"""

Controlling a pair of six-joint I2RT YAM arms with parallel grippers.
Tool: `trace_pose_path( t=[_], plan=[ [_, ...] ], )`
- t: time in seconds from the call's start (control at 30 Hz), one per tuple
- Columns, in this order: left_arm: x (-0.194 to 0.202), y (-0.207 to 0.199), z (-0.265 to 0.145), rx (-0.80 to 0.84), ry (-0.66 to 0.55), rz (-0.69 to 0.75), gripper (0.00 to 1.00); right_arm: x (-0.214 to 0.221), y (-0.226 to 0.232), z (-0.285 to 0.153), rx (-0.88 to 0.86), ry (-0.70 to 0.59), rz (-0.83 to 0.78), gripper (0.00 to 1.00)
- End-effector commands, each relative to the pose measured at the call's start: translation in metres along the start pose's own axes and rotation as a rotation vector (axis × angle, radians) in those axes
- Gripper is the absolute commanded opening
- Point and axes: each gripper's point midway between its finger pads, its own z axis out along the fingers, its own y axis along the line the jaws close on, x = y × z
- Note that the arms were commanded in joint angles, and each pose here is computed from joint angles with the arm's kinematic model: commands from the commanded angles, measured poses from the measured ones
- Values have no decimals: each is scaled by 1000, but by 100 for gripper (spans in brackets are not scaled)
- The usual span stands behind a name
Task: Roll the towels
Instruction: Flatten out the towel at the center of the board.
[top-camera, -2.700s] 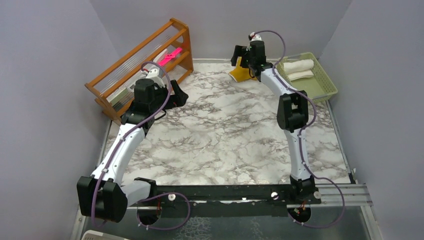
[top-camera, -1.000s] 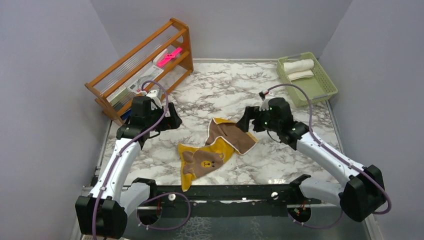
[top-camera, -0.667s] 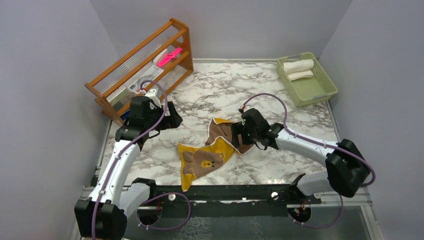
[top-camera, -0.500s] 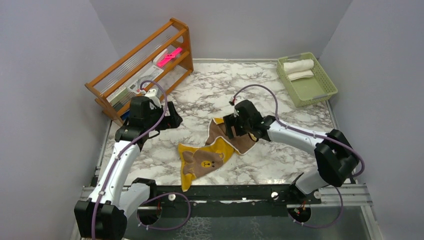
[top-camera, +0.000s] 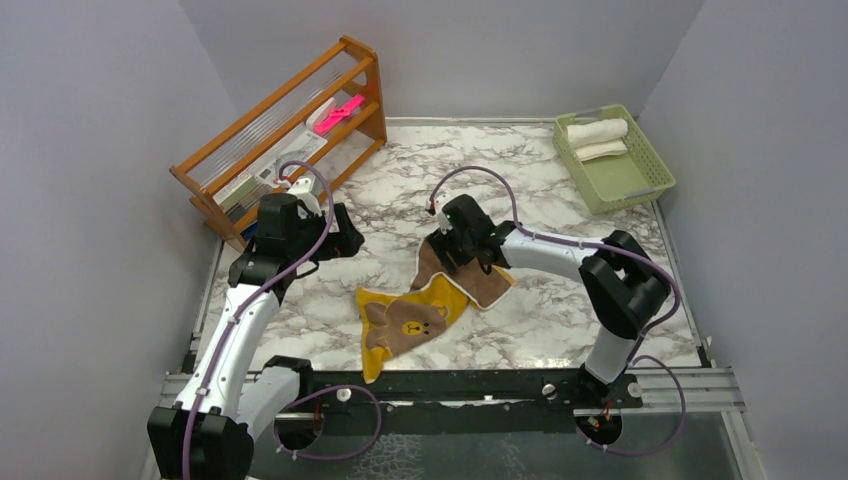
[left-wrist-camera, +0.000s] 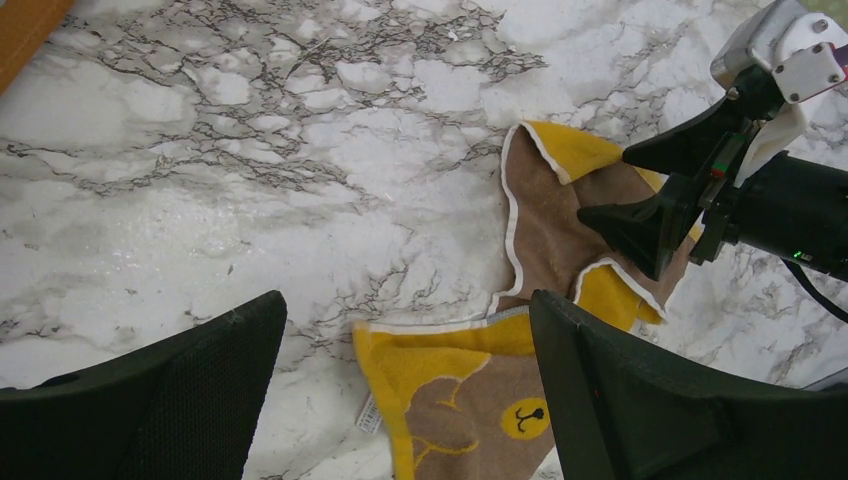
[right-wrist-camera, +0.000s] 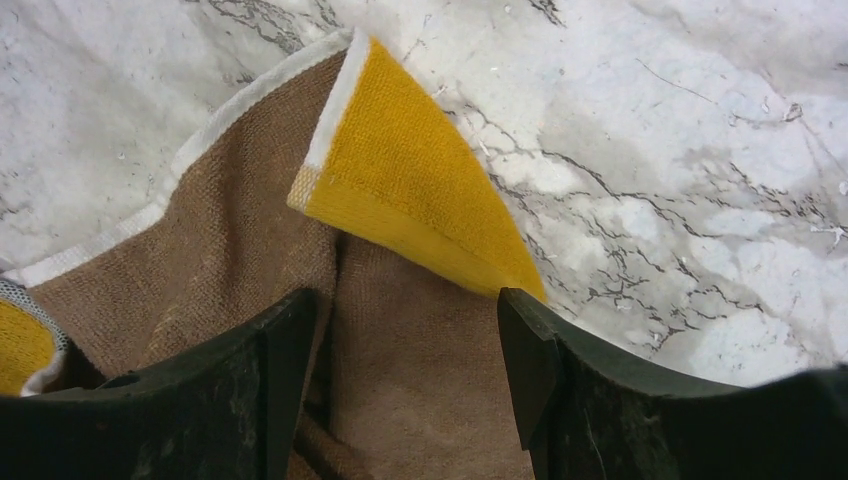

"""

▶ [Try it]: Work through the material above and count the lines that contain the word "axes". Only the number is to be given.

▶ [Response to the task]: 2